Snow. Darkness falls. Snow. Darkness falls. If you’ve read Kate Atkinson’s Life After Life, those words probably make you think of dead kids, and you probably agree with me that Edwardian England was in sore need of a DFACS. The book’s heroine, Ursula, is killed and reborn several times while she’s an adolescent. Whoo-wee there’s some negligent parenting going on here! And when Ursula finally makes it to womanhood, that’s when the sexual assault and spousal abuse begins.

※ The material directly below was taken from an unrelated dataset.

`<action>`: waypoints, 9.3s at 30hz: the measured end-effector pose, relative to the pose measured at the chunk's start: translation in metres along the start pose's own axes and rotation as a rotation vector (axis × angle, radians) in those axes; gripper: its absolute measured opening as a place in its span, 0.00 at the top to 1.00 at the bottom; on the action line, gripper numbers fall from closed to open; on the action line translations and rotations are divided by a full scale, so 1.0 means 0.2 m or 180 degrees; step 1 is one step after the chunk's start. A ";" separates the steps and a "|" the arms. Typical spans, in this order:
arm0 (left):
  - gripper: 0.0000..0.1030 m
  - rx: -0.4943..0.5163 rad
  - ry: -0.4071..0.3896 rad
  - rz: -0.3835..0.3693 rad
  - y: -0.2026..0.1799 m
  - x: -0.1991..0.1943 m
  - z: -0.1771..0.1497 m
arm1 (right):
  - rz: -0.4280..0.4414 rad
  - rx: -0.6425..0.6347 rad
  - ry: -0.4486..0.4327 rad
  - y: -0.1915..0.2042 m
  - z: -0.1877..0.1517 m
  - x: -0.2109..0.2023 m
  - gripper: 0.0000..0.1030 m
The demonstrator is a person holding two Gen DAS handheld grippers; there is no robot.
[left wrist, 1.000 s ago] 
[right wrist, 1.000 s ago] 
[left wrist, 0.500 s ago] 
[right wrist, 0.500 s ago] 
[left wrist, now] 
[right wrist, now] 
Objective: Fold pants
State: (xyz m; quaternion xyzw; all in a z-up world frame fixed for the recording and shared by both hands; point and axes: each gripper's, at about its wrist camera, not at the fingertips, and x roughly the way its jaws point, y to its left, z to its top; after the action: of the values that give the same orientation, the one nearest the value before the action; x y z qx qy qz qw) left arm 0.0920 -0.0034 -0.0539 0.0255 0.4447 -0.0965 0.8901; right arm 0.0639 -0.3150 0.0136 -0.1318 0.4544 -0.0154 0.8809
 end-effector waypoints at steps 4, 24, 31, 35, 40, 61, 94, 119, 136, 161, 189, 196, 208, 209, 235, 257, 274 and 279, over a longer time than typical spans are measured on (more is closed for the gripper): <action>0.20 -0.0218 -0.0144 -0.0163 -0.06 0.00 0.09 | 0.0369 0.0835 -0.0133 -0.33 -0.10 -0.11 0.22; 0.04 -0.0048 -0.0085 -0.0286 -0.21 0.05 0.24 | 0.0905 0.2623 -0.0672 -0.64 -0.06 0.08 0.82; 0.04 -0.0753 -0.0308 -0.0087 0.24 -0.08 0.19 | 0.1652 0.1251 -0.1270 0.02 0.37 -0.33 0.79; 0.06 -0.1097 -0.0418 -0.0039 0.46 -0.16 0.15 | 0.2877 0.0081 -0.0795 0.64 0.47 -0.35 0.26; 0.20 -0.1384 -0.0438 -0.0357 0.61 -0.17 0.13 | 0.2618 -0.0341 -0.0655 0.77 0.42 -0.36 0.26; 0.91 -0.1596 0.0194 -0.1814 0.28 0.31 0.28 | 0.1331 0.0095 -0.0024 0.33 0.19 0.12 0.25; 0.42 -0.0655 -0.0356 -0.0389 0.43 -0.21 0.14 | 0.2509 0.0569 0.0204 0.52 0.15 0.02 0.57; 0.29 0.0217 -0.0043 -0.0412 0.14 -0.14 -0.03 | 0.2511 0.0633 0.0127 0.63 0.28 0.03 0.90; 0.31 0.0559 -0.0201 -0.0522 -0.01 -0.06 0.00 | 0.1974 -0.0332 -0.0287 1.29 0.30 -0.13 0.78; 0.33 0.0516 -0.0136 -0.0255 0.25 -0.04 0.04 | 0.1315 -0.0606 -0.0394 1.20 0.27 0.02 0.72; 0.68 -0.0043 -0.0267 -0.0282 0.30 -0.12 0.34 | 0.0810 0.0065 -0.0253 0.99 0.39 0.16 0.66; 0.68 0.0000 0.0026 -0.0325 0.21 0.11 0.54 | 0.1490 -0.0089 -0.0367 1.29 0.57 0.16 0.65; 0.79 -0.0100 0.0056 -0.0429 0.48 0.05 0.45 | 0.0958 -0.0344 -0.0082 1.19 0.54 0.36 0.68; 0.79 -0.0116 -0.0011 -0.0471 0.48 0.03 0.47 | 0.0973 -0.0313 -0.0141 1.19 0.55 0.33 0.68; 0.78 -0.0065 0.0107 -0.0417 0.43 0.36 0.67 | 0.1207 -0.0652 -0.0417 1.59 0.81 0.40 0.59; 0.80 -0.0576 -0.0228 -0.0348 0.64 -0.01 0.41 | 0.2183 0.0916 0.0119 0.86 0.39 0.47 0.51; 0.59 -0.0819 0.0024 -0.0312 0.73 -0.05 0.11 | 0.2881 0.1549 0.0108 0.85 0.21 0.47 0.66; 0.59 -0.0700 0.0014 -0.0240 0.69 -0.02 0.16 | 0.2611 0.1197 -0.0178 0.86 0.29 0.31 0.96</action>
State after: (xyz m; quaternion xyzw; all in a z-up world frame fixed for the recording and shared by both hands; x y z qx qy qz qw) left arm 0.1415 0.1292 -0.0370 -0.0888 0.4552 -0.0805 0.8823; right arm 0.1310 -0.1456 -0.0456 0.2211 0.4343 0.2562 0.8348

Sound brutal? Atkinson’s novel about reincarnation, fate, chance, and redemption often is brutal. And also fascinating. It’s a piece of onyx carved by a mad, ingenious sculptor. Turn the carved stone over and over—new facets catch the light, jagged razor-sharp edges leave impressions on your palms. This is what the book was like for me, as Atkinson continuously cycles through the milestones of Ursula life (and of England’s history from WWI through WWII). Occasionally I worried that this series of revisited/revised scenes would get monotonous. Each time I got to that point, Atkinson would deftly hew the script into some new bend of her labyrinth.
With each life, Ursula becomes wiser and more aware of he situation (if always just nebulously), and she evolves into a Valkyrie who—in the name of love—is ready to obliterate the whole of our world history and start the second half of the 20th century from scratch. When the novel ends (the cycle of Samsara doesn’t), Ursula is more like Franka Potente in Run Lola Run than Gwyneth Paltrow in Sliding Doors.
Stylistically, Atkinson strays far from standard writing format. She doesn’t use commas when she’s technically supposed to. She layers flashbacks over flashbacks over flashbacks, and loves to use asides nested in parentheses. (“Don’t use parentheses,” Strunk & White would say.) The plot often bleeds into cluster of two or three scenes striated together, which actually fits quite nicely with the central idea of the book. In Life After Life, time is not linear. It’s an onion. It’s a Moebius strip, a flat circle. (Cue Matthew McConaughey and a beer-can doll).
Highly recommended. The end. Darkness falls.